Problem statement: Repeat the entire listing below exactly.
::: Data below :::
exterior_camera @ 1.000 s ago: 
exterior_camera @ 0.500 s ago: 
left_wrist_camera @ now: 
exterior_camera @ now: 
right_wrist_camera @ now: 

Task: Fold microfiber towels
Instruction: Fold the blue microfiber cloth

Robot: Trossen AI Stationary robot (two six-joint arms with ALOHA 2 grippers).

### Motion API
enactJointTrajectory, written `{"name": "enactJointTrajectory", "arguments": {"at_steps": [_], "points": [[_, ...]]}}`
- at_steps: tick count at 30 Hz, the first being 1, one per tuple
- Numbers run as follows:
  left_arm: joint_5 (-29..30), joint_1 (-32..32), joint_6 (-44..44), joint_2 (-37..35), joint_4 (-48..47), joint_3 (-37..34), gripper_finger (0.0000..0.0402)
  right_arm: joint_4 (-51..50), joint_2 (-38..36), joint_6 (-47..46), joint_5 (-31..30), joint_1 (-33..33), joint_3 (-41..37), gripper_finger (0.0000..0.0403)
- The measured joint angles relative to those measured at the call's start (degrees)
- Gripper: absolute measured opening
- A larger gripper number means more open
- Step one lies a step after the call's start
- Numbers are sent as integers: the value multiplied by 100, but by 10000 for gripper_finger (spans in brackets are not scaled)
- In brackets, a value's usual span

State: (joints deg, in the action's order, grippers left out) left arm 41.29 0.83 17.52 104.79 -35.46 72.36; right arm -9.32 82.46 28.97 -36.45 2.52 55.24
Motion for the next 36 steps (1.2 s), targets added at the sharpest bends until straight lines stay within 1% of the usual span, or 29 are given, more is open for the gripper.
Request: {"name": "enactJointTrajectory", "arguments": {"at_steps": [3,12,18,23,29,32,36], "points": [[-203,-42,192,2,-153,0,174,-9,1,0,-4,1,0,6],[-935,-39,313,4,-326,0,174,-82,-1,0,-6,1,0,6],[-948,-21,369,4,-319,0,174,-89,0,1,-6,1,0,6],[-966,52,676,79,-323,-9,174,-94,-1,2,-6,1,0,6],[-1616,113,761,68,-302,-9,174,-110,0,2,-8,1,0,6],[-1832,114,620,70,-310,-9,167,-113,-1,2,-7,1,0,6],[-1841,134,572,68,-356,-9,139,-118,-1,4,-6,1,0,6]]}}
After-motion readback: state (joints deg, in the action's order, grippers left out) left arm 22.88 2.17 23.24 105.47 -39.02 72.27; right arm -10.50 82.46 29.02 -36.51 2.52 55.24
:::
Completed task:
exterior_camera @ 1.000 s ago: 
exterior_camera @ 0.500 s ago: 
left_wrist_camera @ now: 
exterior_camera @ now: 
right_wrist_camera @ now: 

Task: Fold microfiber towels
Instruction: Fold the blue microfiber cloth

Robot: Trossen AI Stationary robot (two six-joint arms with ALOHA 2 grippers).

### Motion API
enactJointTrajectory, written `{"name": "enactJointTrajectory", "arguments": {"at_steps": [_], "points": [[_, ...]]}}`
- at_steps: tick count at 30 Hz, the first being 1, one per tuple
- Numbers run as follows:
  left_arm: joint_5 (-29..30), joint_1 (-32..32), joint_6 (-44..44), joint_2 (-37..35), joint_4 (-48..47), joint_3 (-37..34), gripper_finger (0.0000..0.0402)
  right_arm: joint_4 (-51..50), joint_2 (-38..36), joint_6 (-47..46), joint_5 (-31..30), joint_1 (-33..33), joint_3 (-41..37), gripper_finger (0.0000..0.0403)
- The measured joint angles relative to those measured at the call's start (degrees)
- Gripper: absolute measured opening
- A larger gripper number means more open
- Step one lies a step after the call's start
- Numbers are sent as integers: the value multiplied by 100, but by 10000 for gripper_finger (spans in brackets are not scaled)
- In brackets, a value's usual span

State: (joints deg, in the action's order, grippers left out) left arm 41.29 0.83 17.52 104.79 -35.46 72.36; right arm -9.32 82.46 28.97 -36.45 2.52 55.24
Motion for the next 36 steps (1.2 s), targets added at the sharpest bends until straight lines stay within 1% of the usual span, or 29 are given, more is open for the gripper.
Request: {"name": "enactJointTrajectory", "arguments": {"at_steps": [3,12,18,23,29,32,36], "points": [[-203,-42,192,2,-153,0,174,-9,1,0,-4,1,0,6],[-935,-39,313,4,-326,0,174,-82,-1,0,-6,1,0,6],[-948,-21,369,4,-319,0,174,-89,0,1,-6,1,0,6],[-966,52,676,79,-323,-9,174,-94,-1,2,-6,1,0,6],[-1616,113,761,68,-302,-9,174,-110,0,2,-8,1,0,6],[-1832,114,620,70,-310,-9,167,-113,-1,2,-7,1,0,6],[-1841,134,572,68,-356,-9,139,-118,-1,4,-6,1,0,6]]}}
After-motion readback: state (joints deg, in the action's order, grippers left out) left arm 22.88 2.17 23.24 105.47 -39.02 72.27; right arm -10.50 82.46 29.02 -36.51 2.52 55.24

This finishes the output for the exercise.